Yu Hua non è certo l’unico autore ad affrontare questo tema. Tutti gli autori della corrente del neorealismo, quella della cosiddetta “narrativa neorealista” xin xieshi xiaoshuo 新写实小说,ripropongono una visione del reale che poggia sulla relazione tra corpo individuale e mondo esterno materiale. Autori come Su Tong 苏童 (n. 1963) , Liu Heng 刘恒 (n. 1954) e autrici come Chi Li 池莉(n. 1957) e Fang Fang 方方(n. 1955) ci propongono una rappresentazione dell’individuo alle prese con una realtà, quella postsocialista, sempre più complessa e inintelligibile. Non a caso, questi autori, abbandonando qualsiasi velleità epistemologica, ci lasciano intravedere non tanto la comprensione della vita da parte dei personaggi da loro creati, quanto piuttosto diverse e complesse modalità esperienziali del reale che guidano il loro agire. In questo senso, le riflessioni di Nan Fan sulla scrittura neorealista (la vita è vita, non ha alcun senso e nessun obiettivo; in altre parole, il senso della vita sta proprio nella vita stessa) riflettono appieno l’obiettivo che si prefiggono gli scrittori neorealisti: narrare e rappresentare la ricerca da parte del soggetto di nuove modalità esistenziali che possano conciliare la nuova realtà cinese con un soggetto finalmente dotato di agentività.

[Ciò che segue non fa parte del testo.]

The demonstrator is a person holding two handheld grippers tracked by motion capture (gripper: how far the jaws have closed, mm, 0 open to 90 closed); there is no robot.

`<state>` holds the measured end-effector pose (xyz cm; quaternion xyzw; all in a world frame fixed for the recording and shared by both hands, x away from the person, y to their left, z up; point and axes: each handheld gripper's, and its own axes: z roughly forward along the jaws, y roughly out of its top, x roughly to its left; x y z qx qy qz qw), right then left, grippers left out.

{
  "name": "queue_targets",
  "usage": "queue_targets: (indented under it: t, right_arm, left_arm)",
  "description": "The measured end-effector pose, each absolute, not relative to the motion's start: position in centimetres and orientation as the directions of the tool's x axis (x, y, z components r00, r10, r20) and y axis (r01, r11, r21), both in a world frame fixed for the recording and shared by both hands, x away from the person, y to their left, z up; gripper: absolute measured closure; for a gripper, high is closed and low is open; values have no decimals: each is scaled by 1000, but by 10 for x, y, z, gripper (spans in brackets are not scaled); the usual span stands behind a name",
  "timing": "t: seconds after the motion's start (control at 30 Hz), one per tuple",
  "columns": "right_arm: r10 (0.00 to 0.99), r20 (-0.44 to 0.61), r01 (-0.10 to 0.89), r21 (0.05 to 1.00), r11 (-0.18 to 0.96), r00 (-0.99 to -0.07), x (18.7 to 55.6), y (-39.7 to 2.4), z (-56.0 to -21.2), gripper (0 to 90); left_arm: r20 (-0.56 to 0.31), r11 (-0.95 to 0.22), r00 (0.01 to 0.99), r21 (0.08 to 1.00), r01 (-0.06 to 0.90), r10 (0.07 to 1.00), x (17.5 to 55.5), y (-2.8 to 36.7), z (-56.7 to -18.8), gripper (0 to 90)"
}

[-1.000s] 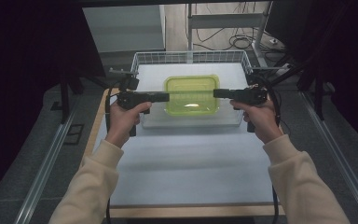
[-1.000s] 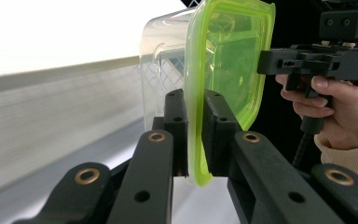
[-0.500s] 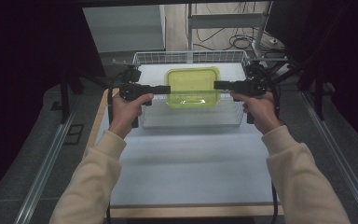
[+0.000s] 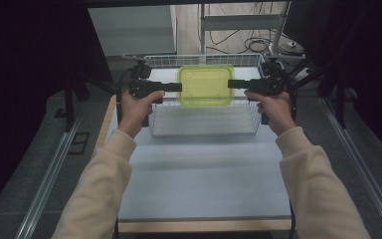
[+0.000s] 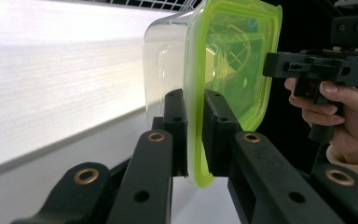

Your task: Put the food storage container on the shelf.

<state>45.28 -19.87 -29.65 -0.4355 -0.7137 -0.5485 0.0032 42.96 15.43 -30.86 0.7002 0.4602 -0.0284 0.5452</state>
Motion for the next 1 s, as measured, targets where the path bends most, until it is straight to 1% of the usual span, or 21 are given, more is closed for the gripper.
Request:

Liu Heng, per esempio, nella novella Fuxi, Fuxi 伏羲伏羲 (Fuxi, Fuxi, 1987) celebra l’erotismo – la forza di una passione trasgressiva che coinvolge più il corpo che la mente. La giovane e bella Judou, vittima degli abusi di un marito violento e impotente, scelto per lei dai genitori, trova appagamento nel rapporto erotico e sensuale che instaura con Tianqing, nipote di lui. Al lettore non vengono certamente risparmiate le numerosissime e dettagliatissime descrizioni di tutte le violenze che il corpo della giovane donna è costretta a subire; tuttavia, anche il piacere erotico e la passione sono oggetto di rappresentazione e disamina da parte dell’autore. Dopo la nascita del loro primo figlio, Tianbai, Judou e Tianqing continuano ad amarsi e a incontrarsi, a dispetto di Jingshan, marito di Judou, e del figlio che mostra unicamente disprezzo e rifiuto nei confronti del padre biologico. Non c’è modo per la coppia di rivelare il proprio amore perché nella conservatrice comunità rurale in cui vivono ogni rapporto adulterino viene considerato inaccettabile. Per questo motivo, la seconda gravidanza di Judou, dopo un incidente che porta Yang Jingshan alla paralisi, diventa un motivo di angoscia per la coppia che, per paura che la loro relazione clandestina diventi pubblica, cerca invano di sbarazzarsi in tutti i modi del feto. Il corpo, violentato e abusato, ma anche sorgente di piacere e godimento, diventa fulcro ed essenza della vita stessa. Non è un caso, dunque, che la scena conclusiva della novella descriva Tianbai mentre fissa lo scroto del padre naturale suicidatosi a causa del trattamento crudele del figlio. È così che Tianbai scopre il senso della sua esistenza:
Audacemente i suoi occhi fissarono lo scroto rilassato dell’uomo morto. Rimase lì, con lo sguardo fisso, catturato da quella cosa bellissima e al contempo orrenda. Ne studiò i contorni e i prodromi di una sorta di consapevolezza di appartenenza lo fecero rabbrividire come se avesse trovato quello che stava cercando. Si riattivò una memoria tenue e offuscata di un passaggio minuscolo e misterioso che lui aveva attraversato diciotto anni prima.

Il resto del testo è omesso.